Once the pictures are removed, restate the listing word for word.

-.-.-

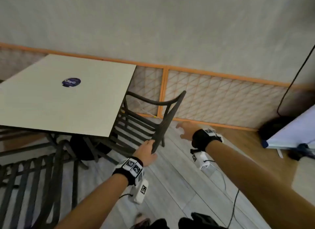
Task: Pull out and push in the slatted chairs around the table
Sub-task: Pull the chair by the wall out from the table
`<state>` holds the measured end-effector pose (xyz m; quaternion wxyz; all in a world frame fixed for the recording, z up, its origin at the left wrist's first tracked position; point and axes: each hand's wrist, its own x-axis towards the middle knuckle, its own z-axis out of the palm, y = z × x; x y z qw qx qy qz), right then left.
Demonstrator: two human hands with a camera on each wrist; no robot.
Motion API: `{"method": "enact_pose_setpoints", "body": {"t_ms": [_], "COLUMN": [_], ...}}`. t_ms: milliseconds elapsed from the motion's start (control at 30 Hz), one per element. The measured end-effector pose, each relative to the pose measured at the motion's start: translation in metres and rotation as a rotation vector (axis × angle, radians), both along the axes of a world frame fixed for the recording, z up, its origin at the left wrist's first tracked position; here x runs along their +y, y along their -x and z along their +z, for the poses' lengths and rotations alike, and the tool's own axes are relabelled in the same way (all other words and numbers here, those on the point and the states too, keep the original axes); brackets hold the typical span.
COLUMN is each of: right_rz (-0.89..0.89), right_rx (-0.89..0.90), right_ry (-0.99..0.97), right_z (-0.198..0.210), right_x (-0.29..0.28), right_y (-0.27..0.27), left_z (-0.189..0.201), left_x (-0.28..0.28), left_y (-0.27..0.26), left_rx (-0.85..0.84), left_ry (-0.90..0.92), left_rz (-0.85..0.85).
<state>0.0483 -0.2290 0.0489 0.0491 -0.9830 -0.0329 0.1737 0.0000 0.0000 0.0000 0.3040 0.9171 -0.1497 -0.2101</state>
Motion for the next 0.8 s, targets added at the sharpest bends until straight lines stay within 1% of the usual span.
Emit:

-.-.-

#### ANSWER FOR THE TASK
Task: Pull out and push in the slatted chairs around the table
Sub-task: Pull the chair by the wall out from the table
`<state>` holds the measured end-effector pose (xyz m; quaternion wxyz; all in a world frame fixed for the recording, z up, its origin at the left wrist's first tracked position; point and axes: each hand's wrist, its own x-axis towards the middle knuckle, its own z-axis out of the palm, y = z × x; x y z qw qx qy qz), right then left.
Demonstrator: two human hands with a camera on each wrist; no robot.
Motion API: `{"method": "enact_pose_setpoints", "body": {"t_ms": [_], "COLUMN": [_], ...}}`. t_ms: milliseconds elapsed from the motion's start (control at 30 Hz), one per element. The measured end-effector pose, each relative to the pose measured at the motion's start: translation in metres and rotation as a rotation vector (axis × angle, radians), both along the axes of a world frame fixed for the recording, z up, its origin at the left wrist's first tracked position; here x runs along their +y, y along their -x and z along their +z, for the poses' lengths and rotations alike, and the tool's own axes are relabelled in the same way (all other words and numbers here, those on the point and the states too, keep the original axes); brackets hold the typical span.
COLUMN is each of: right_rz (-0.89..0.89), right_rx (-0.89..0.90), right_ry (-0.99..0.97), right_z (-0.198..0.210), right_x (-0.29..0.28), right_y (-0.27..0.27), left_z (-0.189..0.201), left_x (-0.28..0.28), left_y (-0.27..0.26), left_rx (-0.85..0.84), left_ry (-0.90..0.92), left_rz (-0.85..0.85).
<state>0.0483 -0.2290 0.0489 0.0491 -0.9830 -0.0329 0.1737 0.0000 0.0000 0.0000 0.3040 0.9171 -0.1497 -0.2101</state>
Motion for the next 0.8 s, targets added at the sharpest bends until straight lines stay within 1% of the usual span.
Emit:

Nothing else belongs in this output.